→ What you are asked to do: Repeat the records below exactly, leaving out any pictures.

------------------------------------------------------------------------

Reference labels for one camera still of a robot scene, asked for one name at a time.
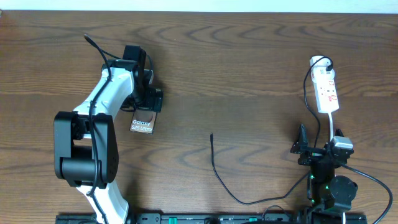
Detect white power strip cord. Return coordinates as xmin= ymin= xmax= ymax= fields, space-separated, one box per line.
xmin=328 ymin=112 xmax=335 ymax=142

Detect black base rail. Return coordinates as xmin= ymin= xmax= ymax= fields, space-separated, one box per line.
xmin=55 ymin=213 xmax=368 ymax=224

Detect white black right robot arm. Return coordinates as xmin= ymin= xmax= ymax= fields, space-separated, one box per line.
xmin=290 ymin=125 xmax=358 ymax=223

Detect white power strip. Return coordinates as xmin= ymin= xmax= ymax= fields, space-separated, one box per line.
xmin=310 ymin=55 xmax=339 ymax=114

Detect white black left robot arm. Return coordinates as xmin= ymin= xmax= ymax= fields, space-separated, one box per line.
xmin=53 ymin=45 xmax=164 ymax=223

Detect Galaxy S25 Ultra smartphone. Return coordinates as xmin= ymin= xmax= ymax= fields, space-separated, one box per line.
xmin=129 ymin=110 xmax=157 ymax=134

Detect black charging cable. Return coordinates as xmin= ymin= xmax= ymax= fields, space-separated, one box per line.
xmin=210 ymin=55 xmax=334 ymax=206

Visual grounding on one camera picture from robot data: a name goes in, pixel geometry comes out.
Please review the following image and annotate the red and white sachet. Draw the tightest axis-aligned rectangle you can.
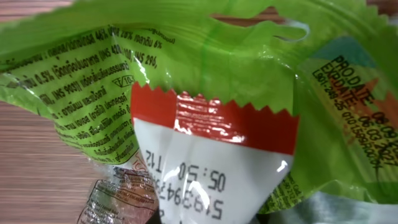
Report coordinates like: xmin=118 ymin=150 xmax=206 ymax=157
xmin=131 ymin=83 xmax=299 ymax=223

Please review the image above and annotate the bright green snack bag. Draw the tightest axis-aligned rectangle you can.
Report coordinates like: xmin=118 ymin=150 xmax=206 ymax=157
xmin=1 ymin=1 xmax=397 ymax=213

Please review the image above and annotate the clear printed wrapper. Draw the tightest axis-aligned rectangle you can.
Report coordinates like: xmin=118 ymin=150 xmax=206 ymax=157
xmin=76 ymin=162 xmax=160 ymax=224

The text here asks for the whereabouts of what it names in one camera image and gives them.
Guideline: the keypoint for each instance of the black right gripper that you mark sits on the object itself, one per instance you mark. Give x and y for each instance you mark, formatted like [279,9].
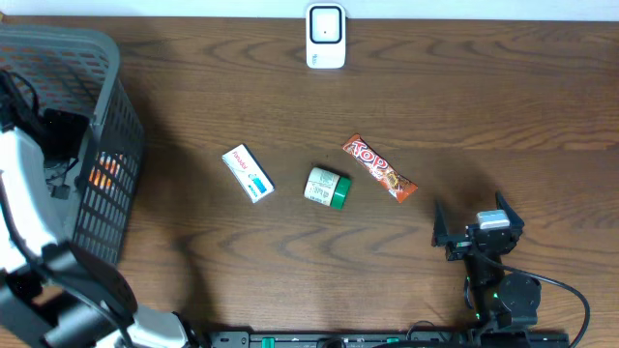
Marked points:
[460,244]

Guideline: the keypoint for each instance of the red chocolate bar wrapper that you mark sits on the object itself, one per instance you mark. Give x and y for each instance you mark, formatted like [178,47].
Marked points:
[381,171]

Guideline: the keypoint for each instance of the white jar green lid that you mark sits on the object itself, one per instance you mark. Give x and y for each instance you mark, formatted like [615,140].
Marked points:
[327,188]

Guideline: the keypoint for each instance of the white blue medicine box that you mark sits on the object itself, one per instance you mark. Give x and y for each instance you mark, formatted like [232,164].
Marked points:
[248,172]

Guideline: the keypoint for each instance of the orange small carton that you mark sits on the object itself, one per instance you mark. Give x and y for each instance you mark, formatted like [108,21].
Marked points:
[106,169]

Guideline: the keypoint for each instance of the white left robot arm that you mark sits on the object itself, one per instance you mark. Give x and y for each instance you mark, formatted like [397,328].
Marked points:
[69,297]

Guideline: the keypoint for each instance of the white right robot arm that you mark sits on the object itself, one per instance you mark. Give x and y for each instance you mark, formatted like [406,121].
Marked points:
[504,300]

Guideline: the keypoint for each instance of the white barcode scanner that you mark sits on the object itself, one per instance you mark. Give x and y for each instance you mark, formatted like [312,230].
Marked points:
[325,36]

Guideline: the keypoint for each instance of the dark grey plastic basket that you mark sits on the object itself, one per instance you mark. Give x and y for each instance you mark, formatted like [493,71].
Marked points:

------------------------------------------------------------------------

→ Task output:
Reference labels for one camera still of a robot scene, asked for one name at a time.
Detect white power strip cord. Return coordinates as xmin= ymin= xmax= ymax= fields, space-separated, one box per line.
xmin=328 ymin=112 xmax=335 ymax=142

Detect black base rail. Return coordinates as xmin= ymin= xmax= ymax= fields, space-separated, one box per line.
xmin=55 ymin=213 xmax=368 ymax=224

Detect white black right robot arm. Return coordinates as xmin= ymin= xmax= ymax= fields, space-separated, one box per line.
xmin=290 ymin=125 xmax=358 ymax=223

Detect white power strip. Return coordinates as xmin= ymin= xmax= ymax= fields, space-separated, one box per line.
xmin=310 ymin=55 xmax=339 ymax=114

Detect white black left robot arm. Return coordinates as xmin= ymin= xmax= ymax= fields, space-separated, one box per line.
xmin=53 ymin=45 xmax=164 ymax=223

Detect Galaxy S25 Ultra smartphone. Return coordinates as xmin= ymin= xmax= ymax= fields, space-separated, one box per line.
xmin=129 ymin=110 xmax=157 ymax=134

Detect black charging cable. Return coordinates as xmin= ymin= xmax= ymax= fields, space-separated, one box per line.
xmin=210 ymin=55 xmax=334 ymax=206

Visual grounding on one camera picture from robot data: a name goes in, pixel geometry comes out.
Please review the following image and annotate the red and white sachet. Draw the tightest axis-aligned rectangle you can.
Report coordinates like: xmin=118 ymin=150 xmax=206 ymax=157
xmin=131 ymin=83 xmax=299 ymax=223

Please review the image above and annotate the bright green snack bag. Draw the tightest axis-aligned rectangle you can.
Report coordinates like: xmin=118 ymin=150 xmax=206 ymax=157
xmin=1 ymin=1 xmax=397 ymax=213

Please review the image above and annotate the clear printed wrapper. Draw the tightest axis-aligned rectangle you can.
Report coordinates like: xmin=118 ymin=150 xmax=206 ymax=157
xmin=76 ymin=162 xmax=160 ymax=224

The text here asks for the whereabouts of what it names in one camera image and gives them.
Guideline: the keypoint for each instance of the black right gripper that you mark sits on the object itself, one per instance you mark. Give x and y for each instance you mark, formatted like [279,9].
Marked points:
[460,244]

Guideline: the keypoint for each instance of the red chocolate bar wrapper that you mark sits on the object itself, one per instance you mark. Give x and y for each instance you mark, formatted like [178,47].
Marked points:
[381,171]

Guideline: the keypoint for each instance of the white jar green lid that you mark sits on the object itself, one per instance you mark. Give x and y for each instance you mark, formatted like [615,140].
Marked points:
[327,188]

Guideline: the keypoint for each instance of the white blue medicine box that you mark sits on the object itself, one per instance you mark. Give x and y for each instance you mark, formatted like [232,164].
Marked points:
[248,172]

Guideline: the keypoint for each instance of the orange small carton that you mark sits on the object itself, one per instance you mark. Give x and y for each instance you mark, formatted like [108,21].
Marked points:
[106,169]

Guideline: the keypoint for each instance of the white left robot arm that you mark sits on the object itself, one per instance you mark. Give x and y for each instance you mark, formatted like [397,328].
Marked points:
[69,297]

Guideline: the keypoint for each instance of the white right robot arm that you mark sits on the object itself, one per instance you mark. Give x and y for each instance you mark, formatted like [406,121].
Marked points:
[504,300]

Guideline: the keypoint for each instance of the white barcode scanner that you mark sits on the object itself, one per instance you mark. Give x and y for each instance you mark, formatted like [312,230].
Marked points:
[325,36]

Guideline: the keypoint for each instance of the dark grey plastic basket that you mark sits on the object itself, one per instance you mark. Give x and y for each instance you mark, formatted like [493,71].
Marked points:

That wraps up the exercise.